L’inclinaison

Encore une incursion dans l’archipel du rêve, Encore un Christopher Priest flirtant avec l’irréalité, Encore une extension de son monde fantastique qui chaque fois réussit l’exploit de nous fasciner, et toujours ce même bonheur. L’inclinaison est un jalon de plus dans cet univers fantastique et fantasmagorique initié avec La fontaine pétrifiante. Là où fantastique et onirique se mélangent en un somptueux adjuvant, nous découvrons les tribulations du grand compositeur Alessandro Sussken, aliéné par la magie des îles.


 

inclinaison
Denoël, lunes d’encre, 2016

Issu d’une famille de musiciens, Sussken, compositeur de renom, est fasciné par les îles depuis son plus jeune âge, depuis le jour où par la fenêtre du grenier il découvrit ces trois îles qui font face à sa ville natale. Cette découverte marqua définitivement notre héros et dès le début de sa carrière, c’est en regardant la mer et en fantasmant sur les îles qu’il réussit ses oeuvres musicales. Cependant il est avant tout un continental et plus encore, natif de Glaund, pays belligérant dirigé par une junte militaire qui a établi un intraitable état de siège. C’est donc des années plus tard et alors que sa carrière bat son plein que son obsessionnelle curiosité sera enfin satisfaite grâce à une magistrale tournée de concerts, de promotion de la musique glaudienne à travers l’archipel.
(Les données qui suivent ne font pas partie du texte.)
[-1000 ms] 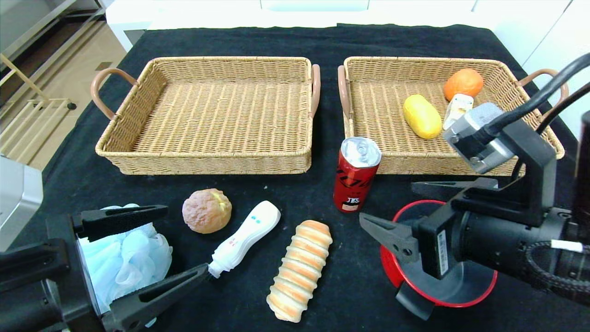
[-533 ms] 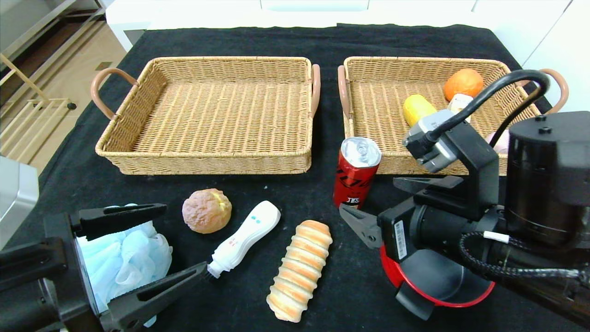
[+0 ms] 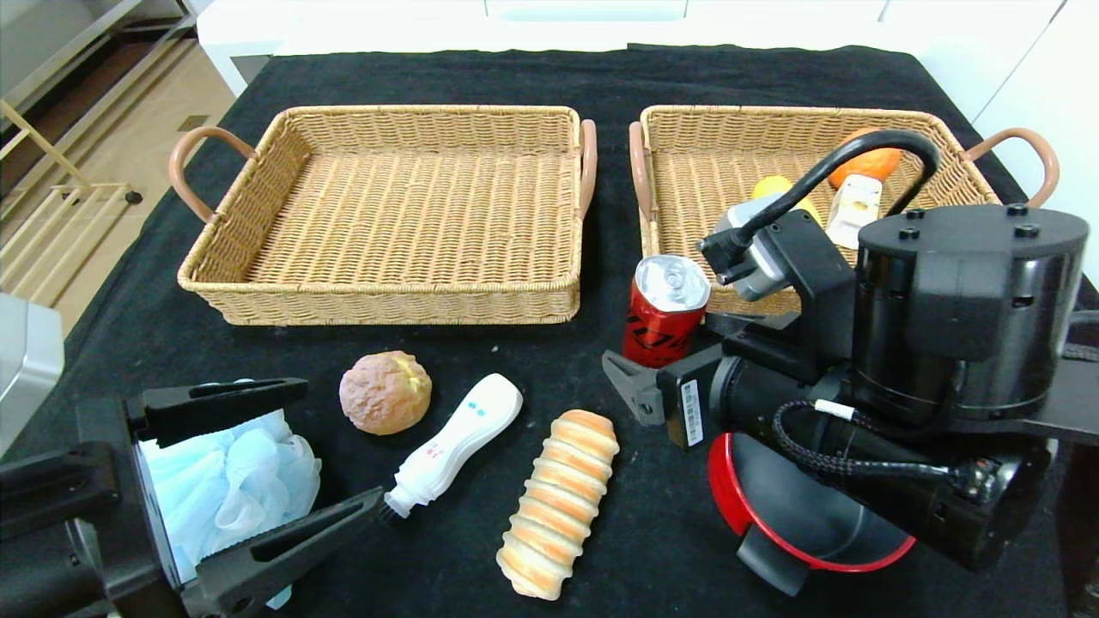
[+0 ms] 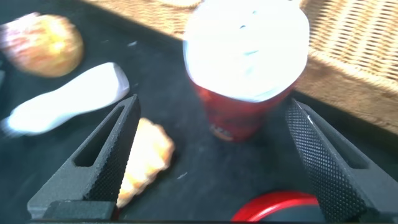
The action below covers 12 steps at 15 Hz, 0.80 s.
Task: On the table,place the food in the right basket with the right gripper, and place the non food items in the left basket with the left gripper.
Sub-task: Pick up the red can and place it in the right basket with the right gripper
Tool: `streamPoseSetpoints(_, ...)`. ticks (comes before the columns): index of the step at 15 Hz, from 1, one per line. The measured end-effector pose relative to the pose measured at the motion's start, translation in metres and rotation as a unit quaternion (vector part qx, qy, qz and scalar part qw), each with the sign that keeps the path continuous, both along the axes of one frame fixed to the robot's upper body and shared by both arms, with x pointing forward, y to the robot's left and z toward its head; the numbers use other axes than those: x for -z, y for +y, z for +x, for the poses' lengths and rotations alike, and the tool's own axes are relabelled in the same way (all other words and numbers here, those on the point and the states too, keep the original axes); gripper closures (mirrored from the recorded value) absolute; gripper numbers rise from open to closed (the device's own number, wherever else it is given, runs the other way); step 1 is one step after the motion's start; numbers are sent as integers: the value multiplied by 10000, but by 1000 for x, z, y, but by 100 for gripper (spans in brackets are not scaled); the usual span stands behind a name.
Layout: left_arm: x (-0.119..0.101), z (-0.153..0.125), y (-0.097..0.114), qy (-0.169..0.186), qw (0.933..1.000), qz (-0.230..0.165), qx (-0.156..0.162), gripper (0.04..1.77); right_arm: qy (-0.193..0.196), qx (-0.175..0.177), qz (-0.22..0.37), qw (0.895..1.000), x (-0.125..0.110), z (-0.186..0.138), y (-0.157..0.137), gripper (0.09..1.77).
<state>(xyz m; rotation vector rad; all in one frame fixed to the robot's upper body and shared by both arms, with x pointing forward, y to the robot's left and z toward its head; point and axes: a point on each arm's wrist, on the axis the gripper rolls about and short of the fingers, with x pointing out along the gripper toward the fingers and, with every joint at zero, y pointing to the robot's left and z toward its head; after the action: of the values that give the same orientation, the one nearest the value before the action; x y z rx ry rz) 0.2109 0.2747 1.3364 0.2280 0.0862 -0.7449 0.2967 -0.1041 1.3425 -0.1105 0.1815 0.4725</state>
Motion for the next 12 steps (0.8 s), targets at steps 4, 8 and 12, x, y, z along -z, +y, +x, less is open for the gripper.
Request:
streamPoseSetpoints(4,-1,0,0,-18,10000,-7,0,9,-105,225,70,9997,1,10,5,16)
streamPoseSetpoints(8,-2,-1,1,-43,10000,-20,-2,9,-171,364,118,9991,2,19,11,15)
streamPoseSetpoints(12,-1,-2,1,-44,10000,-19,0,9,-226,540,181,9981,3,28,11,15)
Découvrir les îles sera une révélation, une parenthèse enchantée mais le retour au pays va s’avérer catastrophique…la ligne de faille qui marque définitivement sa vie : l’incroyable, l’incompréhensible défaillance du temps qui est survenue alors qu’il était absent lui a volé sa vie. Si son statut de grand compositeur n’est nullement entaché par cette distorsion du temps, impossible de réparer tout ce qui touche à sa vie privée. Et si le Alessandro s’efforce de se reconstruire une vie en Glaund, l’archipel, l’artisan de son malheur qui reste l’objet de toutes ces incompréhensions l’attire inexorablement.

Tout comme le pouvoir des îles, l’écriture de Priest est douce, lente et impitoyable, car jamais elle ne vous lâche. Depuis ses débuts Christopher Priest s’est illustré par sa plume redoutable qui sert toujours à merveille son propos. Ici, -comme dans tout l’univers de l’archipel du rêve- elle joue encore plus le jeu de la nonchalance insulaire et des voyages maritimes, allant jusqu’à se faire complètement oublier au profit de la narration. Et en artisan conteur, le grand Priest transfigure ce roman nonchalant en une aventure dramatique et tumultueuse.

Voici un roman aux qualités indéniables digne de tous les textes de son auteur et qui joue la carte du fantastique bien plus que de la SF. Un roman où la réalité louvoie. Un roman qui explose les carcans du genre et qui a tout pour dérider les plus septiques lecteurs, les indifférents aux littératures fantastiques. C’est Le genre d’ouvrage qui réjouit autant les fans que les néophytes.